Pavlo Parshyn

Personal information
- Full name: Pavlo Anatoliyovych Parshyn
- Date of birth: 5 August 1975 (age 49)
- Place of birth: Zhytomyr, Soviet Union
- Position(s): Forward

Senior career*
- Years: Team / Apps / (Gls)
- 1992–94: Dynamo Kyiv / 0 / (0)
- 1992–94: Dynamo-2 Kyiv / 60 / (9)
- 1995–97: Nyva Vinnytsia / 58 / (2)
- 1997: Metalurh Nikopol / 19 / (5)
- 1998–00: Polissya Zhytomyr / 87 / (38)
- 2000: Prykarpattia Ivano-Frankivsk / 10 / (0)
- 2000: →Chornohora Ivano-Frankivsk / 2 / (0)
- 2001–04: Polissya Zhytomyr / 131 / (44)
- 2005: MFC Mykolaiv / 21 / (2)
- 2006: Hirnyk Kryvyi Rih / 3 / (0)
- 2006: Metalurh Malyn / 3 / (0)
- 2008: SSSOR Polissia Zhytomyr / 3 / (0)

International career
- 1990s: Ukraine U-18

= Pavlo Parshyn =

Ukrainian footballer

Pavlo Parshyn (Павло Анатолійович Паршин; born 5 August 1975, Soviet Union) is a retired professional Ukrainian football forward.

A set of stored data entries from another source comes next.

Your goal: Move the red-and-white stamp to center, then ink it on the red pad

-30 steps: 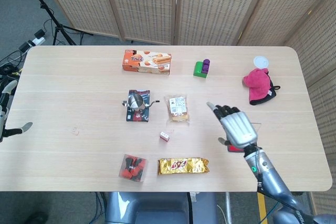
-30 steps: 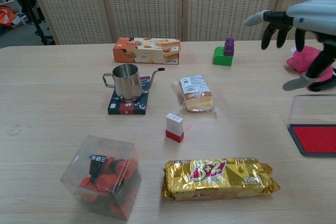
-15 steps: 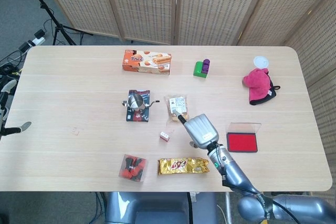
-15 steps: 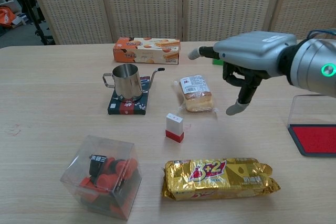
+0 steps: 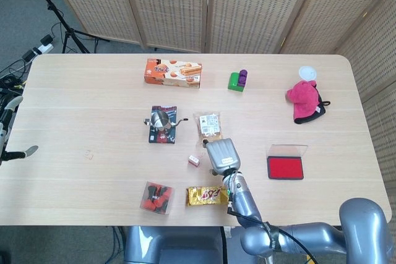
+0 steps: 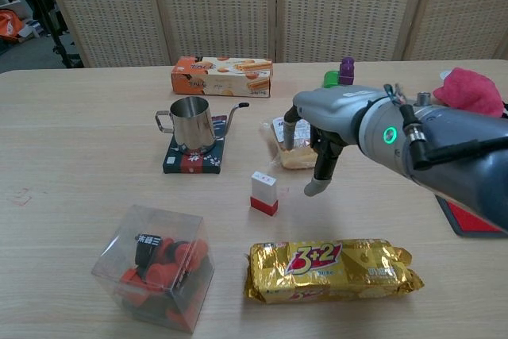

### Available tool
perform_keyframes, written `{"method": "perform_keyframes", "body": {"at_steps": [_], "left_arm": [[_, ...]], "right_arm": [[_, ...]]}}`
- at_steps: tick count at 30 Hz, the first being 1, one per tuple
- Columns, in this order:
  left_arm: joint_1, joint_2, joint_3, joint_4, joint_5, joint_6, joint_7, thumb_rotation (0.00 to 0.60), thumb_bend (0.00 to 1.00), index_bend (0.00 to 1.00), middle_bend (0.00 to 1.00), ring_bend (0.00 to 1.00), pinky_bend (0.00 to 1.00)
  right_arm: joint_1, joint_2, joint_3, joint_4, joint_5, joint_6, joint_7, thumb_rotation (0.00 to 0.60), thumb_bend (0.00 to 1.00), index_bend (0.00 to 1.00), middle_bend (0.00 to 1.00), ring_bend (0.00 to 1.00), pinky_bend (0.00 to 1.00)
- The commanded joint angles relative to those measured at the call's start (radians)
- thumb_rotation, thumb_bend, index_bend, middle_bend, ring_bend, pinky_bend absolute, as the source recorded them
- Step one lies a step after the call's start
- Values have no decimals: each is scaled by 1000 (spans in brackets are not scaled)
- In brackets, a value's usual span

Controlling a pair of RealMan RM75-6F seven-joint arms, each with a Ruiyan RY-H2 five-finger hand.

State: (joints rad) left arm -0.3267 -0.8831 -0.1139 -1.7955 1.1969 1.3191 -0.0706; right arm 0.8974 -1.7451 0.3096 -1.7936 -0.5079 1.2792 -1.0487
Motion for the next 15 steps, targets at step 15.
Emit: {"method": "perform_keyframes", "body": {"at_steps": [15], "left_arm": [[11,2,-20,-3,3,-29,9,600,49,0,0,0,0]], "right_arm": [[67,-107,72,101,128,28,47,600,115,395,892,976,1000]]}}
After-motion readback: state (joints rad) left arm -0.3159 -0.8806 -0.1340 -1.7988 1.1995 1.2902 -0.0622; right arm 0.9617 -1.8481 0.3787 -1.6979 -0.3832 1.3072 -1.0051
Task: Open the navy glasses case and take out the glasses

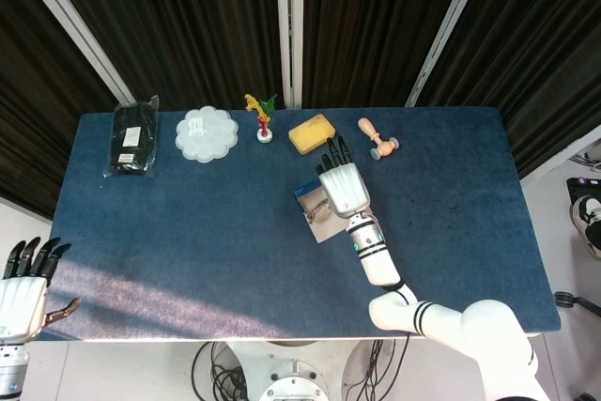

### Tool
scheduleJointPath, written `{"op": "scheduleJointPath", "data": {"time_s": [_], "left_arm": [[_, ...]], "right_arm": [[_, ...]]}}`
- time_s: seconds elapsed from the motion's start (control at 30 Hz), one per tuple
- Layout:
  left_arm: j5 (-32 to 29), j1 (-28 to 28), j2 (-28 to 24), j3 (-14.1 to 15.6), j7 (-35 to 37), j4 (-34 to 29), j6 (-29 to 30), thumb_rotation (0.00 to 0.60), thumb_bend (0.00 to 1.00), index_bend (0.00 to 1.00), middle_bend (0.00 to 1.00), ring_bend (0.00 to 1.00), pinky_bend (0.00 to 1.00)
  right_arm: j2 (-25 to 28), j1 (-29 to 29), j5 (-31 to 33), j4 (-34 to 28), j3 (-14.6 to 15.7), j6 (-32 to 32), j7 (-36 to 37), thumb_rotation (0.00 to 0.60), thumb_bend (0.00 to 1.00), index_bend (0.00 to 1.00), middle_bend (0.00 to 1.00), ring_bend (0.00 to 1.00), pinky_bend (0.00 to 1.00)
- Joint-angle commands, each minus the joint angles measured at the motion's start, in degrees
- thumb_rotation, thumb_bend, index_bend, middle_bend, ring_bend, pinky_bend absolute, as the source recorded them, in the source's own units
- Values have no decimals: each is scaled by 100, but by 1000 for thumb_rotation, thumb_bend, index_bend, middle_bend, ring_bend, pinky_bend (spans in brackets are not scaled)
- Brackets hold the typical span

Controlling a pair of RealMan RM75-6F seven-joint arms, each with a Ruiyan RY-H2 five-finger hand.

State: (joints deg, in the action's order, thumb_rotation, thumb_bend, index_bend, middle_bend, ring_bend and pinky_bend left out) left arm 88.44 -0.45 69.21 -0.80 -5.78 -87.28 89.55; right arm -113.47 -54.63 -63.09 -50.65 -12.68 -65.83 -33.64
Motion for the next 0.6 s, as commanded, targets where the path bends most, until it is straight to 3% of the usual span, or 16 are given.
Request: {"op": "scheduleJointPath", "data": {"time_s": [0.03,0.13,0.2,0.23,0.3,0.37,0.43,0.6], "left_arm": [[1,-6,5,-1,7,6,-6,600,0,167,100,0,0],[-4,-13,3,9,18,0,-32,600,0,167,100,0,0],[-8,-19,-1,13,19,-7,-48,600,0,167,100,0,0],[-6,-20,-1,13,19,-9,-47,600,0,168,100,0,0],[-6,-14,-1,14,25,-12,-35,600,0,168,100,0,0],[-9,-7,-4,14,31,-10,-23,600,0,168,100,0,0],[-5,-8,-4,14,37,-7,-19,600,0,167,100,0,0],[24,-7,-7,17,42,-6,9,600,0,167,100,0,0]], "right_arm": [[-48,17,17,25,-73,78,-130,600,418,685,277,6,0],[-59,38,267,-64,-211,293,-429,600,420,678,275,6,0],[40,56,684,-379,-396,618,-710,600,409,600,259,4,0],[111,54,825,-529,-448,705,-867,600,397,516,239,3,0],[306,68,1018,-880,-481,785,-1192,600,320,197,170,0,0],[471,116,1052,-1203,-501,775,-1216,600,221,26,137,0,0],[698,191,1051,-1587,-488,815,-1140,600,177,0,128,0,0],[1311,441,599,-2448,-237,743,-777,600,177,7,136,0,0]]}}
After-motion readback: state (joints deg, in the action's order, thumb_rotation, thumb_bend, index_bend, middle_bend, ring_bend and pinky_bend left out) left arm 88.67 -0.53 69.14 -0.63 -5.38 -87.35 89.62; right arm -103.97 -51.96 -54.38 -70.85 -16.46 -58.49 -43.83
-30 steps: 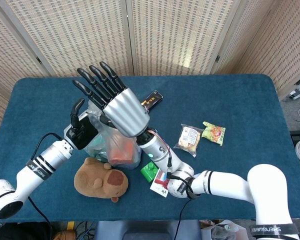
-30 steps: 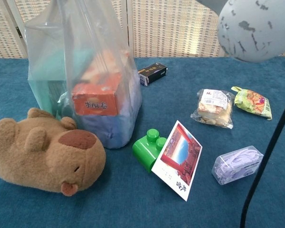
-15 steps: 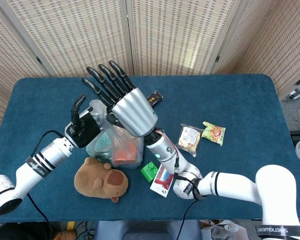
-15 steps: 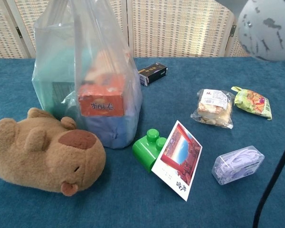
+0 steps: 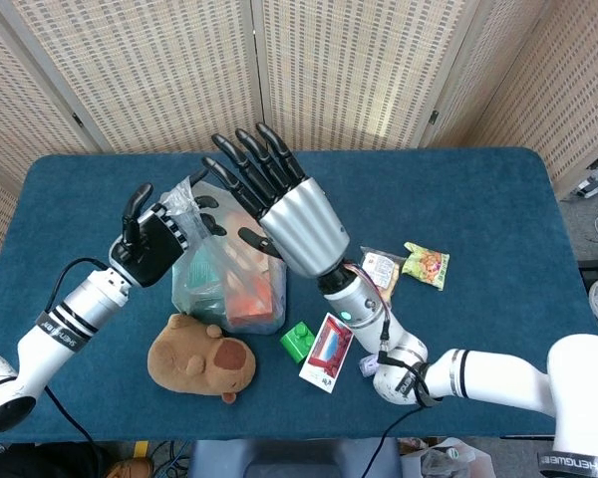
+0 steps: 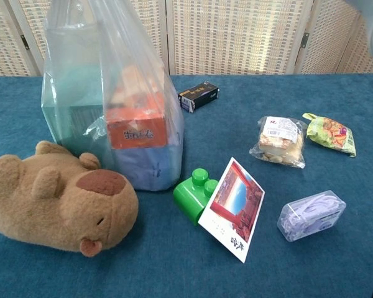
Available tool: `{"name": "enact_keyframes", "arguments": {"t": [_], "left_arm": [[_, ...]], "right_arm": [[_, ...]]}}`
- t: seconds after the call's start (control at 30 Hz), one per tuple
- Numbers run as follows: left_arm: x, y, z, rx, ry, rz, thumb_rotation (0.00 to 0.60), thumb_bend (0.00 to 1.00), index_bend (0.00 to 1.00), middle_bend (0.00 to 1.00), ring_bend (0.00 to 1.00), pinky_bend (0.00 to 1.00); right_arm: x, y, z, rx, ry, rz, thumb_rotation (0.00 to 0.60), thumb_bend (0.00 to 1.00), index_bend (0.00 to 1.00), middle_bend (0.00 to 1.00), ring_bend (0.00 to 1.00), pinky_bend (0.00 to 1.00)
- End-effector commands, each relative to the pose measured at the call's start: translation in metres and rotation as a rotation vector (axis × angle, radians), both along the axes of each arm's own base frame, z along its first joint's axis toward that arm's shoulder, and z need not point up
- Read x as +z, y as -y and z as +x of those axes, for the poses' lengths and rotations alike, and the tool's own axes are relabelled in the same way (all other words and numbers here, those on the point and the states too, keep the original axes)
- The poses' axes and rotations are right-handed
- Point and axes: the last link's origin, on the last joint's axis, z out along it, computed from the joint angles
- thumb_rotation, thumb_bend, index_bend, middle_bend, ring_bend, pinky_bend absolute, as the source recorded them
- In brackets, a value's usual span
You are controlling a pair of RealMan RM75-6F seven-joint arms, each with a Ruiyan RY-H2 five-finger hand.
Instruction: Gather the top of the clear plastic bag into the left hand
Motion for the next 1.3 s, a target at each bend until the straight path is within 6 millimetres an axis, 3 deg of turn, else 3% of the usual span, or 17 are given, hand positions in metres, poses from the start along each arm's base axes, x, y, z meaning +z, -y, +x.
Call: {"name": "enact_keyframes", "arguments": {"t": [0.03,0.13,0.23,0.27,0.3,0.5,0.7,0.87,1.3], "left_arm": [[0.003,0.001,-0.002,0.01,0.005,0.007,0.313,0.22,0.09,0.41,0.46,0.39],[0.008,0.002,-0.005,0.017,0.01,0.017,0.37,0.22,0.11,0.42,0.47,0.49],[0.012,0.005,-0.011,0.029,0.001,0.03,0.547,0.22,0.16,0.45,0.5,0.56],[0.013,0.005,-0.012,0.035,-0.002,0.034,0.592,0.22,0.19,0.47,0.52,0.59],[0.015,0.006,-0.014,0.042,-0.002,0.04,0.6,0.22,0.22,0.48,0.54,0.62],[0.016,0.009,-0.02,0.068,-0.013,0.055,0.6,0.22,0.38,0.56,0.62,0.78],[0.018,0.005,-0.021,0.069,-0.033,0.078,0.6,0.33,0.48,0.65,0.7,0.9],[0.022,0.001,-0.019,0.07,-0.042,0.103,0.6,0.39,0.5,0.67,0.72,0.92],[0.05,-0.005,-0.009,0.051,-0.005,0.191,0.6,0.4,0.52,0.68,0.73,0.92]], "right_arm": [[0.017,-0.005,-0.018,-0.008,0.011,-0.028,0.6,0.0,0.0,0.02,0.0,0.0],[0.033,-0.011,-0.04,-0.028,-0.009,-0.067,0.6,0.0,0.0,0.02,0.0,0.0],[0.046,-0.018,-0.066,-0.065,-0.047,-0.085,0.6,0.0,0.0,0.02,0.0,0.0],[0.049,-0.021,-0.074,-0.079,-0.059,-0.087,0.6,0.0,0.0,0.03,0.0,0.0],[0.051,-0.023,-0.085,-0.098,-0.082,-0.091,0.6,0.0,0.0,0.03,0.0,0.0],[0.054,-0.037,-0.139,-0.227,-0.211,-0.066,0.6,0.0,0.0,0.07,0.0,0.01],[0.052,-0.051,-0.185,-0.356,-0.288,0.002,0.6,0.0,0.0,0.11,0.01,0.09],[0.046,-0.061,-0.221,-0.462,-0.337,0.061,0.6,0.0,0.03,0.12,0.03,0.12],[0.043,-0.094,-0.296,-0.681,-0.368,0.163,0.6,0.0,0.06,0.12,0.04,0.15]]}}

Parshyn became the highest scorer when he scored 17 goals for Polissya Zhytomyr during the 1999-2000 Ukrainian First League season.

In 1990s he was a member of the Ukraine national under-18 football team and came out on substitution for Andriy Shevchenko in home game against the Netherlands on 26 April 1994.